- _WHAT IS EXPECTED_: Retype, word for word, every line of the records below starting at the one that contains "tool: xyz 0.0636" and ending at the one that contains "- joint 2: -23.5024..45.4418"; include both of those lines and nothing more.
(WORKING DATA)
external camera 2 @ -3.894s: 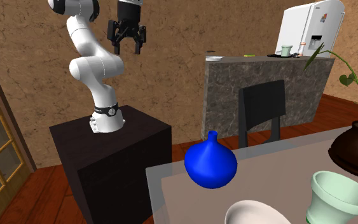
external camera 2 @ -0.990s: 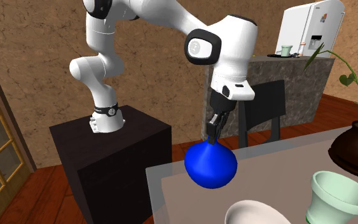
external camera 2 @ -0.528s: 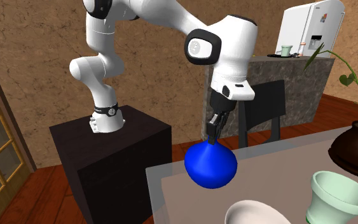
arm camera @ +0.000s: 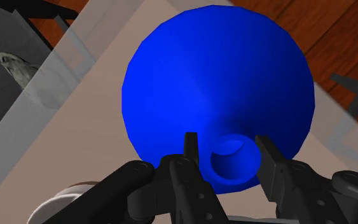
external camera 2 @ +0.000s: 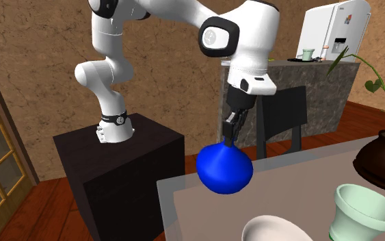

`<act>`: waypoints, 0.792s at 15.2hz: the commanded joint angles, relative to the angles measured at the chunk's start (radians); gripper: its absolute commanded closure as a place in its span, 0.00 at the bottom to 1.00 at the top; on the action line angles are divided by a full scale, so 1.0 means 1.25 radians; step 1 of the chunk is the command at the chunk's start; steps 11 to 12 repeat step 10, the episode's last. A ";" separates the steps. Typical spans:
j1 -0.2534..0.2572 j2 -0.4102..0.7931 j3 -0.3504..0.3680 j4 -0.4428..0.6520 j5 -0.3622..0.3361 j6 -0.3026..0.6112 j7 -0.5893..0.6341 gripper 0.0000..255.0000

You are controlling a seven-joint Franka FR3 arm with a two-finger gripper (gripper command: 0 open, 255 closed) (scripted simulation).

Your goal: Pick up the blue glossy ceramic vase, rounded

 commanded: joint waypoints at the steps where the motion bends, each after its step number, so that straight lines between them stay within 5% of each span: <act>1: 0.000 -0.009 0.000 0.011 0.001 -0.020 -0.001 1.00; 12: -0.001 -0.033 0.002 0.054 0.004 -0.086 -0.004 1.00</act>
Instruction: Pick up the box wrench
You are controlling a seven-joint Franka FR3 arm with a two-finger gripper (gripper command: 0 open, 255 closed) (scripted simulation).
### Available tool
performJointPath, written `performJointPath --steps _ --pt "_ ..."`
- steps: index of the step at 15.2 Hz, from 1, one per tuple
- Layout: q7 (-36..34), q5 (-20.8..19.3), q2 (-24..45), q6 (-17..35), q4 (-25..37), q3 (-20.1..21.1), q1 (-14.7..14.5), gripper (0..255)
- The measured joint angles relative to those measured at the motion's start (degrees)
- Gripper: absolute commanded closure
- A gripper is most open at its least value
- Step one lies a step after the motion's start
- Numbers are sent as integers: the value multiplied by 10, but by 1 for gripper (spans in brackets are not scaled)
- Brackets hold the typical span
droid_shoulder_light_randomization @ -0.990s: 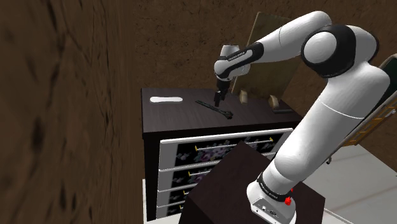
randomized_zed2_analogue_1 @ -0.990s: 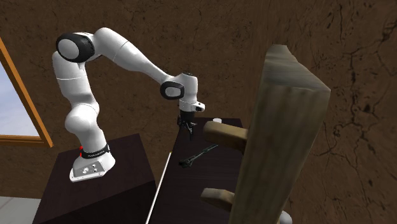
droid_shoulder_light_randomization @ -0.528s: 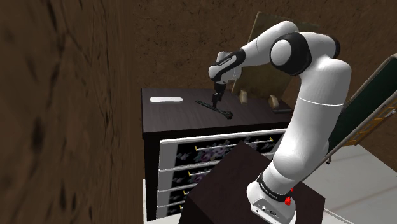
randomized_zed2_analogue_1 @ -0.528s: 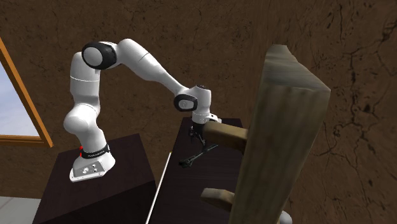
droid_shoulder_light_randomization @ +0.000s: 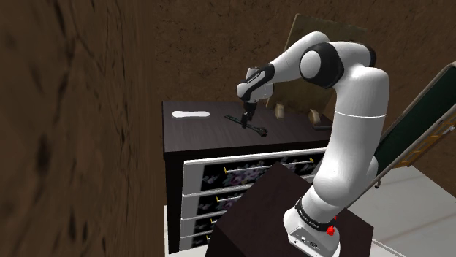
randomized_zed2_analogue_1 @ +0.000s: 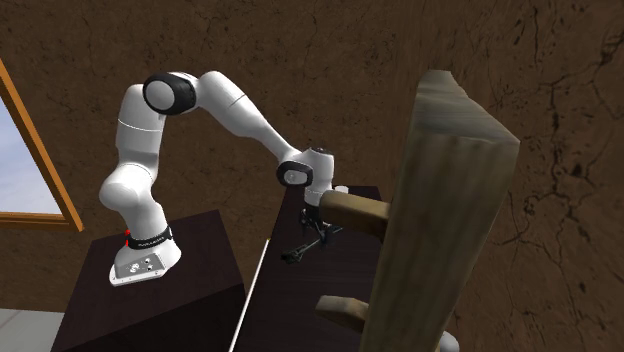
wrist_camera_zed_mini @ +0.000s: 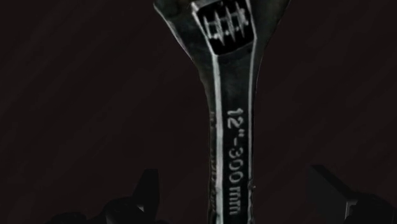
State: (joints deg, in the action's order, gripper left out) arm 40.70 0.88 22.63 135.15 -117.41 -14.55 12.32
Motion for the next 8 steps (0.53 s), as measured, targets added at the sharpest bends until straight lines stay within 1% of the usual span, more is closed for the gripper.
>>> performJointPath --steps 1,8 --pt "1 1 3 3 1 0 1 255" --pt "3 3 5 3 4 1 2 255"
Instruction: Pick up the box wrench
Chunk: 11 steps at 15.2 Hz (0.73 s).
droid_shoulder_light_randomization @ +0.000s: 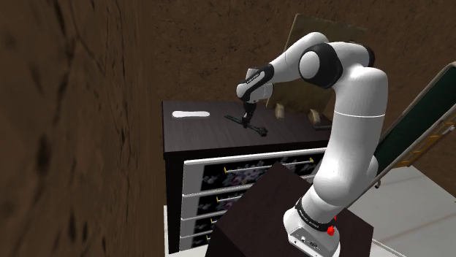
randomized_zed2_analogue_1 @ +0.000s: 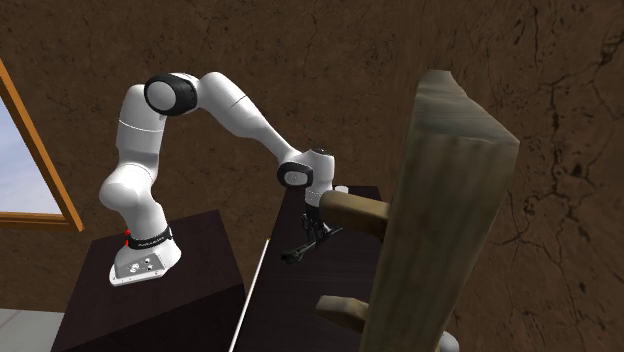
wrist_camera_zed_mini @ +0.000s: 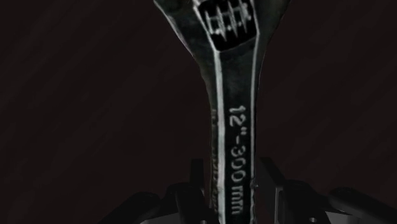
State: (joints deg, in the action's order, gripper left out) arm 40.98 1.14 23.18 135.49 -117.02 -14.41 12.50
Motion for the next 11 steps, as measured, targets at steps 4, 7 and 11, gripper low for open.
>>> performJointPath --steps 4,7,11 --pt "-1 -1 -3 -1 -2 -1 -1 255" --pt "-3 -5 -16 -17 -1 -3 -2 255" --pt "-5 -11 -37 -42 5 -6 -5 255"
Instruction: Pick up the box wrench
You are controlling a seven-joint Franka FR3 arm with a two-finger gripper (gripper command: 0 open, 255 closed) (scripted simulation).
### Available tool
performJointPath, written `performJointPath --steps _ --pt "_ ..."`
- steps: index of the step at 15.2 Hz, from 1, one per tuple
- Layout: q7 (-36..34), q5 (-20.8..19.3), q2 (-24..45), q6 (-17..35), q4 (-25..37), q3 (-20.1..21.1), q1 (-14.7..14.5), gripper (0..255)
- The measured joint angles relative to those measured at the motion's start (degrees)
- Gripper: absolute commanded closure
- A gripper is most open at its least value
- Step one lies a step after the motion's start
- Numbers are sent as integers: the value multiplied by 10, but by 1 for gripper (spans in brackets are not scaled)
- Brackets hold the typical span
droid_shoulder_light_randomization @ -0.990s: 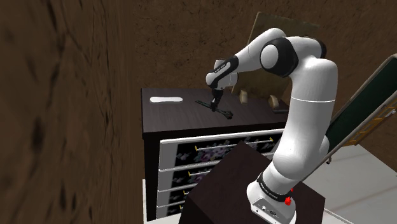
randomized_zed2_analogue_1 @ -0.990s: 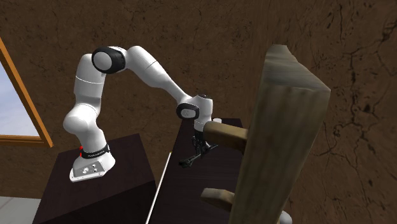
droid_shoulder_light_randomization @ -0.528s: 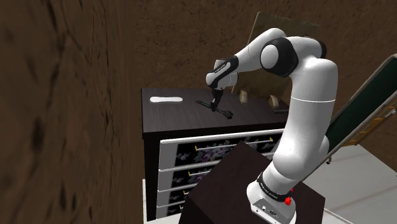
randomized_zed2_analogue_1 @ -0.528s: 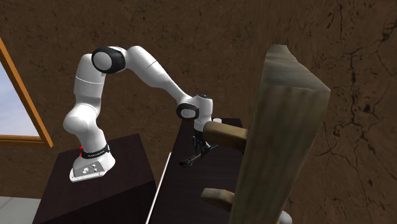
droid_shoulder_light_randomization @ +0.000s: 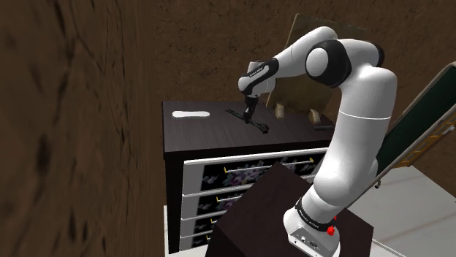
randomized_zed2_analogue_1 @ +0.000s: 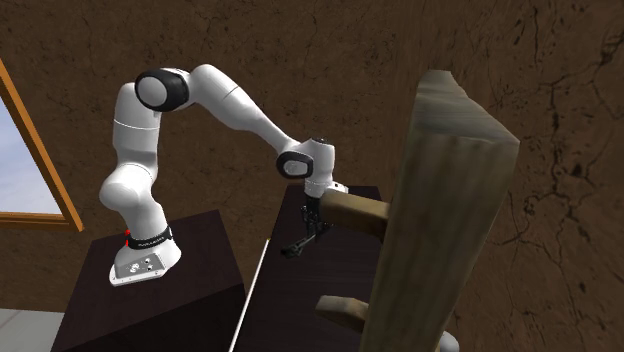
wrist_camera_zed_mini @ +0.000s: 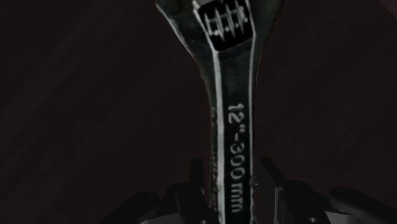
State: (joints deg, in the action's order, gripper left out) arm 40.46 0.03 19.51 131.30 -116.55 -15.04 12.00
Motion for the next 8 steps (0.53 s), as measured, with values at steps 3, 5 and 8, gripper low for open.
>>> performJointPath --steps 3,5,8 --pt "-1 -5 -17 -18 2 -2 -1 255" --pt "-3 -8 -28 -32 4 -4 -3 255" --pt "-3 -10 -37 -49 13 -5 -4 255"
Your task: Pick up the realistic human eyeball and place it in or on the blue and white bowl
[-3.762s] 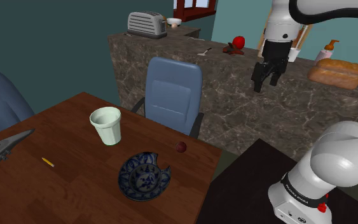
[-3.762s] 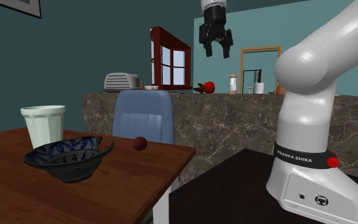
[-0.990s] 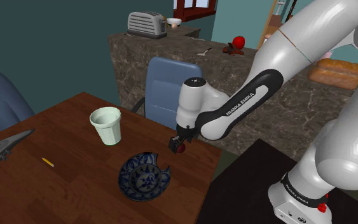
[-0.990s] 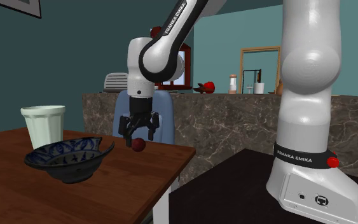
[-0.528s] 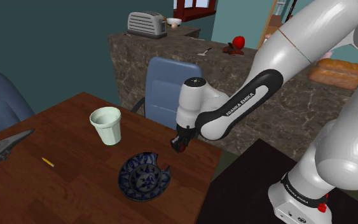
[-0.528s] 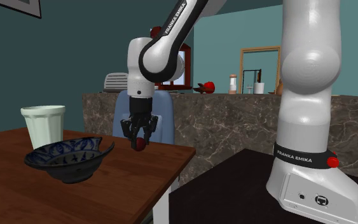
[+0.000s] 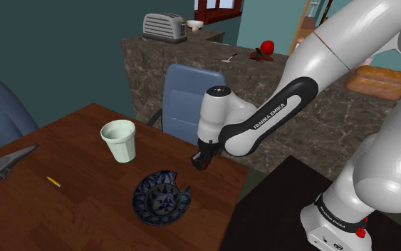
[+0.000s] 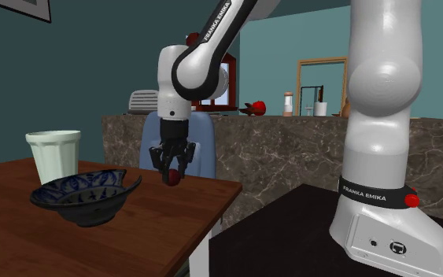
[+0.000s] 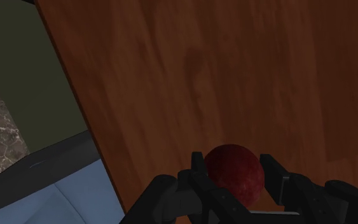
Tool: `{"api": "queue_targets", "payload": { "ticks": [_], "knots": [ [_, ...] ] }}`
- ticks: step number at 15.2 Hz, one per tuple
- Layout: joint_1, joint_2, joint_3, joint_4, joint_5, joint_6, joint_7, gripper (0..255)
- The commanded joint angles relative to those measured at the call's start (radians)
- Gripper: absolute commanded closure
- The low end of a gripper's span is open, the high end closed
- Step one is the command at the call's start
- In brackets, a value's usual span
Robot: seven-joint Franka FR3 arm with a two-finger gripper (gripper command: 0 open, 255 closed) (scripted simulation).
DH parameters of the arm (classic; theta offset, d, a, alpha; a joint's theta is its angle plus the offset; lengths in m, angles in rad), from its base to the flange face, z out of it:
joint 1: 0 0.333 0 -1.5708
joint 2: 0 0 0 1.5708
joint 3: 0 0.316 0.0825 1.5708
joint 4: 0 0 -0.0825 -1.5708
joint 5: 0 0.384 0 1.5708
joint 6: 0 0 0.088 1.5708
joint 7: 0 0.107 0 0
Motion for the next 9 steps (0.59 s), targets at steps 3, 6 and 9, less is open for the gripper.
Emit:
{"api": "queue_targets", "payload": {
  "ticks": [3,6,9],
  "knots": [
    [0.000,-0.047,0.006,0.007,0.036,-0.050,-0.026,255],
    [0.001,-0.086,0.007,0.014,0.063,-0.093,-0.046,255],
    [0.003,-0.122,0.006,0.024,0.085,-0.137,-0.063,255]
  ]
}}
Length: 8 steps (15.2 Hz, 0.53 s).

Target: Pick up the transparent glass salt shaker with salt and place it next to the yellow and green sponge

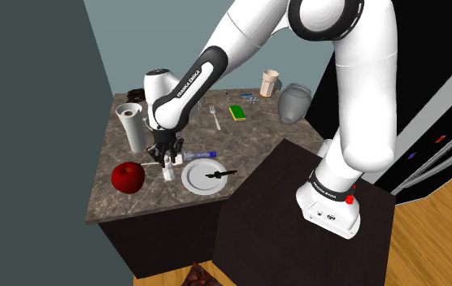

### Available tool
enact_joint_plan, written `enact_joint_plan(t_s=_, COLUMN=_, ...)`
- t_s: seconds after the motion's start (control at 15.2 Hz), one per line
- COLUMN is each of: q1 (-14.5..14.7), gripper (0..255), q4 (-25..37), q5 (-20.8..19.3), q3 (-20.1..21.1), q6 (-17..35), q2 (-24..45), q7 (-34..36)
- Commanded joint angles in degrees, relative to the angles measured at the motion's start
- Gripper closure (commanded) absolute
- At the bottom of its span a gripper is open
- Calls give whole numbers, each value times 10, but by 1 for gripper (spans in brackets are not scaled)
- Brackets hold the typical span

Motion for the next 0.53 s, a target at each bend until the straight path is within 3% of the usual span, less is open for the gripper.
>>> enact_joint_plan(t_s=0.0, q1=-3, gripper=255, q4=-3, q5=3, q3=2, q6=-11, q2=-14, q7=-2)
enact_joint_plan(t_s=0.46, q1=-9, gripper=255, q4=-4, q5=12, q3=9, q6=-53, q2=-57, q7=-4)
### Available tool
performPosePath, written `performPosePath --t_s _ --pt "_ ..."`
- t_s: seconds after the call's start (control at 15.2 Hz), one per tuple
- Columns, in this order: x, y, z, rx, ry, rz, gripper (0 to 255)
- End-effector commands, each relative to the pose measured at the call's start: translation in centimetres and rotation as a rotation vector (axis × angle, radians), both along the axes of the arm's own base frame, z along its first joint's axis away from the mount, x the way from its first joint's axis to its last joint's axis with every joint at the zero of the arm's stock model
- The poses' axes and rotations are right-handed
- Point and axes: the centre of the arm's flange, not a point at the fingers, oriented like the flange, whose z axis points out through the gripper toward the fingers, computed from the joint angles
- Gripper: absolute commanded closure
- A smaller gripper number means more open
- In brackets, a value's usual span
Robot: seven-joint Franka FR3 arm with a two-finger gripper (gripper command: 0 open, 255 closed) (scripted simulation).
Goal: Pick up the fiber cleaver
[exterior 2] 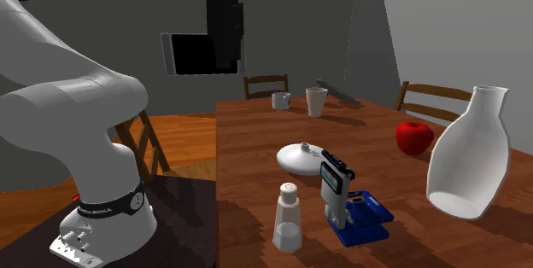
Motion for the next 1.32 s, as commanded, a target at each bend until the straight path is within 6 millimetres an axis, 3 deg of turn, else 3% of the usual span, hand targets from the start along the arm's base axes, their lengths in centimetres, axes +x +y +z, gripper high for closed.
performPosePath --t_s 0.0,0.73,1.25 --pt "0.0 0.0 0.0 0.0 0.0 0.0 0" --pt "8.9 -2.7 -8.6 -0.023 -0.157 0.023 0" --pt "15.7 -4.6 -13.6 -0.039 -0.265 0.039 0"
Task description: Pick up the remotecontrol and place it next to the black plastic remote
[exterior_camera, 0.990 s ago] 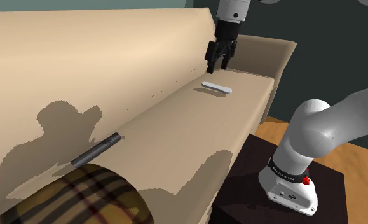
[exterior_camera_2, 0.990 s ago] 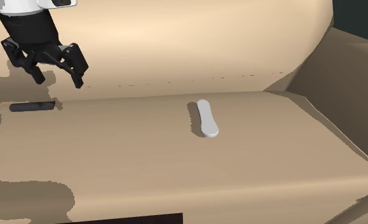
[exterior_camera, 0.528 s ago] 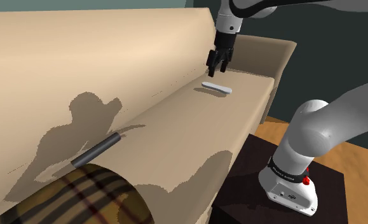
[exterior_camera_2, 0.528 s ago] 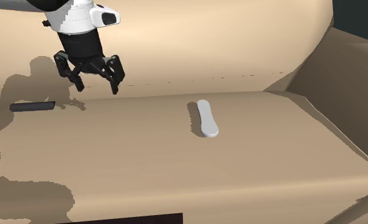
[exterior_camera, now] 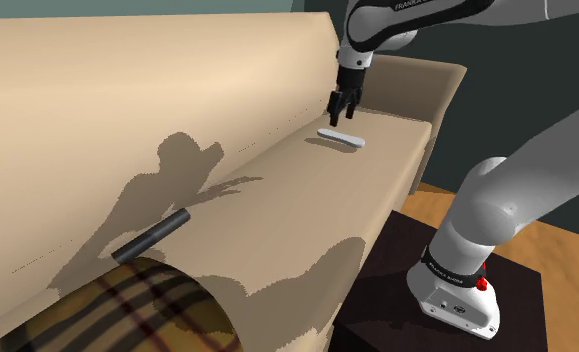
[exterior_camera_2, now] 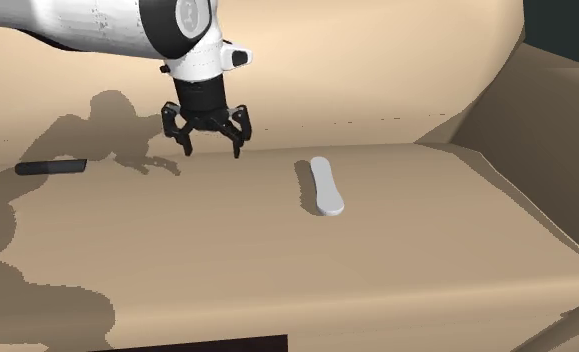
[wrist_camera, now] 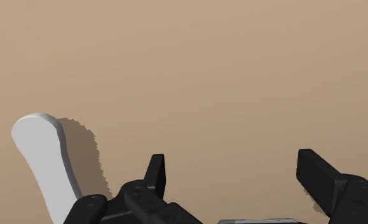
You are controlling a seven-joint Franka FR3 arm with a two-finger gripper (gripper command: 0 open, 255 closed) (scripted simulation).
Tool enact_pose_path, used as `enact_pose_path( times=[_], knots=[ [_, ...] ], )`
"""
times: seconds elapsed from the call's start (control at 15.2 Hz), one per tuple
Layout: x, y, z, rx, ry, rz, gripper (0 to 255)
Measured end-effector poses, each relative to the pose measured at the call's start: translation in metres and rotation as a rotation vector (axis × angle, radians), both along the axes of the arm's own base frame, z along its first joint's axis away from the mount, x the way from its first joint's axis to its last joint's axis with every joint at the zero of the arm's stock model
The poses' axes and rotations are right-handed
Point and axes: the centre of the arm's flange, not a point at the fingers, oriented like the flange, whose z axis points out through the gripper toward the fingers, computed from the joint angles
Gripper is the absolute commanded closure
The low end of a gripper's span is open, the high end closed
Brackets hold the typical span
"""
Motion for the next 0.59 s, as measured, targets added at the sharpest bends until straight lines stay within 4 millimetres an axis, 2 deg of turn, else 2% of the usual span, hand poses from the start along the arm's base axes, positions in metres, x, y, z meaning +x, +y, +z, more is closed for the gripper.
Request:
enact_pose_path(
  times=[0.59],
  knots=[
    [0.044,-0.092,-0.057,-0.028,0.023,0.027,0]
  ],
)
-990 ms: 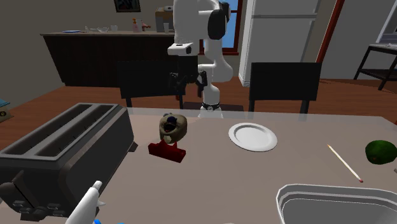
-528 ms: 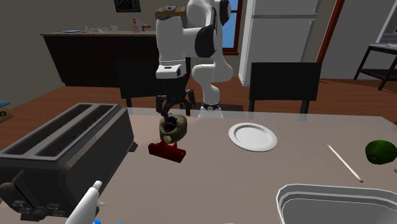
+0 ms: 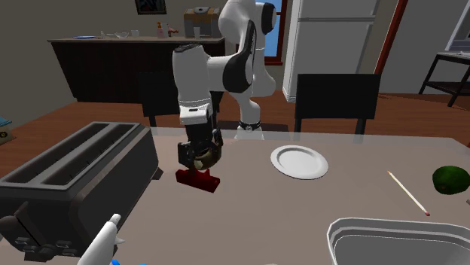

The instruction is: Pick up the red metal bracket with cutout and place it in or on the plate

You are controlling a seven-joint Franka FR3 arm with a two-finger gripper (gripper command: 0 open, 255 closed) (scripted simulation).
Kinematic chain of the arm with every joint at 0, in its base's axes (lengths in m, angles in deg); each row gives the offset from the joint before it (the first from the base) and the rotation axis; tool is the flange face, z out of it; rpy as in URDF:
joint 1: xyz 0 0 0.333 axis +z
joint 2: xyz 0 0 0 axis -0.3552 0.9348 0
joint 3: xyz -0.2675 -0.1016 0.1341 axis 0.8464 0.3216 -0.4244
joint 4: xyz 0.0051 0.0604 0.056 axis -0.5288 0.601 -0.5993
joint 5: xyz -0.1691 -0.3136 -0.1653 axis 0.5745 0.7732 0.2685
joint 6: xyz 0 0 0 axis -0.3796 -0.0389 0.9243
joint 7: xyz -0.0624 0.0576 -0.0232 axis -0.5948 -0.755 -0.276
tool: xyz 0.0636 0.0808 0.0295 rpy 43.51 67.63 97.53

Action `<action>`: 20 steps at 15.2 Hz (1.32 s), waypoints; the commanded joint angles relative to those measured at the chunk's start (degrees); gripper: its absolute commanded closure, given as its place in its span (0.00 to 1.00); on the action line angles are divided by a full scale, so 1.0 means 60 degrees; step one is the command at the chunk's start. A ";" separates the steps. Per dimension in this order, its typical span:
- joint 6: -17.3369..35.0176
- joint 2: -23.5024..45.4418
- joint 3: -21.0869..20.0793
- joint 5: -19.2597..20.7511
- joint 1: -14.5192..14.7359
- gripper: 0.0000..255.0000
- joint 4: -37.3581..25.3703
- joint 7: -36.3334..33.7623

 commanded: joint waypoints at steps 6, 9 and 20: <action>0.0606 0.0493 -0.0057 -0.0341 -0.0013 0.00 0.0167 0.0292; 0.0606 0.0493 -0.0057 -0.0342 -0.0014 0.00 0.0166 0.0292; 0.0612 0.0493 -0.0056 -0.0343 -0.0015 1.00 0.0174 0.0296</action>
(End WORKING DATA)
- _WORKED SOLUTION_:
tool: xyz 0.0636 0.0808 0.0295 rpy 43.51 67.63 97.53

Action `<action>`: 20 steps at 15.2 Hz (1.32 s), waypoints; the commanded joint angles relative to those measured at the chunk's start (degrees); gripper: its absolute commanded closure, given as its place in its span (0.00 to 1.00); on the action line angles are divided by a full scale, so 1.0 means 60 degrees; step one is the command at the chunk's start. A ";" separates the steps. Per dimension in this order, its typical span:
- joint 6: -17.3369..35.0176
- joint 2: -23.5024..45.4418

The answer has been given, and the exercise is done.